Mr. Jones had the idea that he and I would sneak ahead of the bunch and hideout so that as they were hiking back in the dark, we could jump out and scare the bejesus out of them.  It would be so funny and so cool.  That was the plan.

On the way there, we spied a circular split-rail fence with a placard saying "Old Homesite"  with some bushes and kudzu overgrown in the center.  That would be my hideout.  This was a great plan! 

The old church and graveyard among the Spanish moss dripping trees was a pretty great adventure, with lots of giggles and dares as we awkwardly tried to figure out the best way to navigate inter-gender conversations in the dark surrounded by confederate ghosts.  

With the sunlight fading, Mr. Jones and I sprung our plan into action.  We quietly slipped away from the rest and headed toward the fenced "old homesite" to set our trap.  "Hurry!" he said before the rest of the class began their way back.

This was going to be SO COOL!  They were gonna be SO SCARED!  With a hop, I was over the split rail fence.  One step, two steps, one more, and I'd be hidden in the bushes, ready to pounce!  This was such a great plan!

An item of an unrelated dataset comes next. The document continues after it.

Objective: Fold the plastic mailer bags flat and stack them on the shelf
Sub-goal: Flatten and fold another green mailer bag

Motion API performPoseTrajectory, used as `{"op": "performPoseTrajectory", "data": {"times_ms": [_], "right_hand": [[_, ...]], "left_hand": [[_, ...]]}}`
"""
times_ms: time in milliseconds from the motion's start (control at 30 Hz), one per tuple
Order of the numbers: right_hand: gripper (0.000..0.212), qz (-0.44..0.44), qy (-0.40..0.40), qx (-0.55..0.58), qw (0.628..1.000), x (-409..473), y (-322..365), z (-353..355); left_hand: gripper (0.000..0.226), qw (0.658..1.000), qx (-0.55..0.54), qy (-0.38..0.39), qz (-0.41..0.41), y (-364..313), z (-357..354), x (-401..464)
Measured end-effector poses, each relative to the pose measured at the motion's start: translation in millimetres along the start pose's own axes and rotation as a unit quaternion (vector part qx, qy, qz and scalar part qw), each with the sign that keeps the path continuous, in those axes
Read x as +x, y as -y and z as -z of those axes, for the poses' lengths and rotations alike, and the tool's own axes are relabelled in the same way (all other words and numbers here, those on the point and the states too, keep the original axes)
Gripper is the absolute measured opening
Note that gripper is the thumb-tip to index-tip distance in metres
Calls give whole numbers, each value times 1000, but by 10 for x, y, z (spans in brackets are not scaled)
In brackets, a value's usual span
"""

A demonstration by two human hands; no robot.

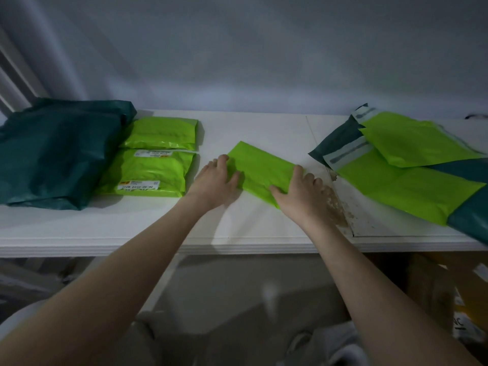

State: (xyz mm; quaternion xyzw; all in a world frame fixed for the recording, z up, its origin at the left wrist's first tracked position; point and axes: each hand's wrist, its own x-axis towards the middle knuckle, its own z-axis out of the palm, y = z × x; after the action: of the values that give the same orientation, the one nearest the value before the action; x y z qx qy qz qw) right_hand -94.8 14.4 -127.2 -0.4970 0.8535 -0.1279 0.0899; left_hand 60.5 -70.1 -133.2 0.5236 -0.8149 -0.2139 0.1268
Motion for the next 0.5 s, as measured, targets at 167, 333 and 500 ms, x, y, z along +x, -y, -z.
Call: {"op": "performPoseTrajectory", "data": {"times_ms": [167, 333, 500], "right_hand": [[66, 16, -7, 5, 1000, 50, 34, -33], [67, 17, -9, 39, 999, 113, 79, -54], [71, 12, -23, 114, 993, 170, 191, -54]], "left_hand": [[43, 985, -153, -67, 41, -87, 80, 92], [49, 928, -343, -92, 117, -84, 188, 160], [50, 913, -397, -83, 46, -65, 346, 167]]}}
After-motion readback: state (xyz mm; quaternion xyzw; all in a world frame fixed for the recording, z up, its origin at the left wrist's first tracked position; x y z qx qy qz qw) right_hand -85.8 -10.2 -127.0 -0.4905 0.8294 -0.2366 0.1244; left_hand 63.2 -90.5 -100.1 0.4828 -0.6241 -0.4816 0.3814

By "old homesite," they meant this was the site of an old home as part of the little town of Rocky Springs.  The wooden structure was long gone, but the root cellar remained.  Nobody told Mr. Jones or me about the root cellar.  That eight-foot-deep root cellar lay completely hidden among the bushes and kudzu.   The split-rail fence was supposed to keep us out of it.

One step!  Two steps! Three... WHOOSH! and I was in total darkness with a thud.  I can only imagine the look on Mr. Jones's face as I vanished into the greenery.

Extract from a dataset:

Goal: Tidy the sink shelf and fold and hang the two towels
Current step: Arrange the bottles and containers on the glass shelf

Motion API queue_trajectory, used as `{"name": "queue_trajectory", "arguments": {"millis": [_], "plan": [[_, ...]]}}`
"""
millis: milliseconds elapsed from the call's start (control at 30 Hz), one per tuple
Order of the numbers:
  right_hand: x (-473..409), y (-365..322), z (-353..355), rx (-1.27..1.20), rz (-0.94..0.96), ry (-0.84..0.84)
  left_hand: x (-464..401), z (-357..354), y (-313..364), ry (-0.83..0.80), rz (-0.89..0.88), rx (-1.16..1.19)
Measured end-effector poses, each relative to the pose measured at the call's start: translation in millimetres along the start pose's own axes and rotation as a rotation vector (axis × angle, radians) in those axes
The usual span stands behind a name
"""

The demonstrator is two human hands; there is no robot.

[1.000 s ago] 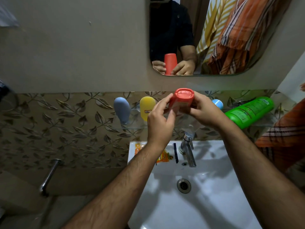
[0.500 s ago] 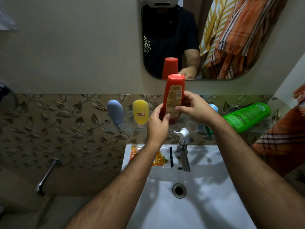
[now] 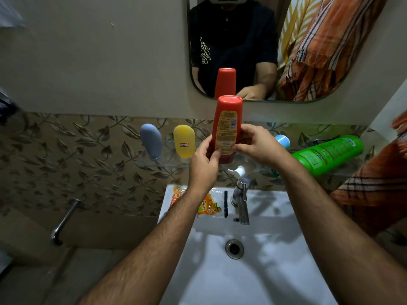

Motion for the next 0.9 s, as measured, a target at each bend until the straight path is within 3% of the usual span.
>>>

"Boyd?"  I could see him looking over the edge down at me with his flashlight.  "Are you ok?"  I was absolutely unhurt.  The bushes and kudzu vines themselves cushioned my fall.  It took a few seconds for my brain to process what happened, then I bust out in uncontrollable laughter.  So did Mr.  Jones.   

Moments later, the rest of the class caught up to the site of our misadventure.  I could see their shocked and amused faces peering down at me over the edge of my pit with a dozen flashlights illuminating my predicament.    

I was already over two hundred pounds by junior high school and bench-pressing over three hundred.  Getting me out of this tiger trap wasn't going to be easy.  As we had no rope, a human chain made by nearly the entire class was chosen as the best option for rescue.

Soon, Mrs. Seargent's hand reached down for me.  In her twenties and deeply tanned, Mrs. Seargent was just about the prettiest thing I ever saw.  Touching her hand was way out of my pay grade, but I had no choice.  

With a solid tug in unison, my class rescued me from my antebellum dungeon.  I plucked kudzu leaves from my hair, pants, and shoes on the way back.  The plan was to scare the class, but in the end, the only ones who got scared were Mr. Jones and me.

And, that's the story of how the eighth-grade class saved me from my own eagerness and an ancient tiger trap.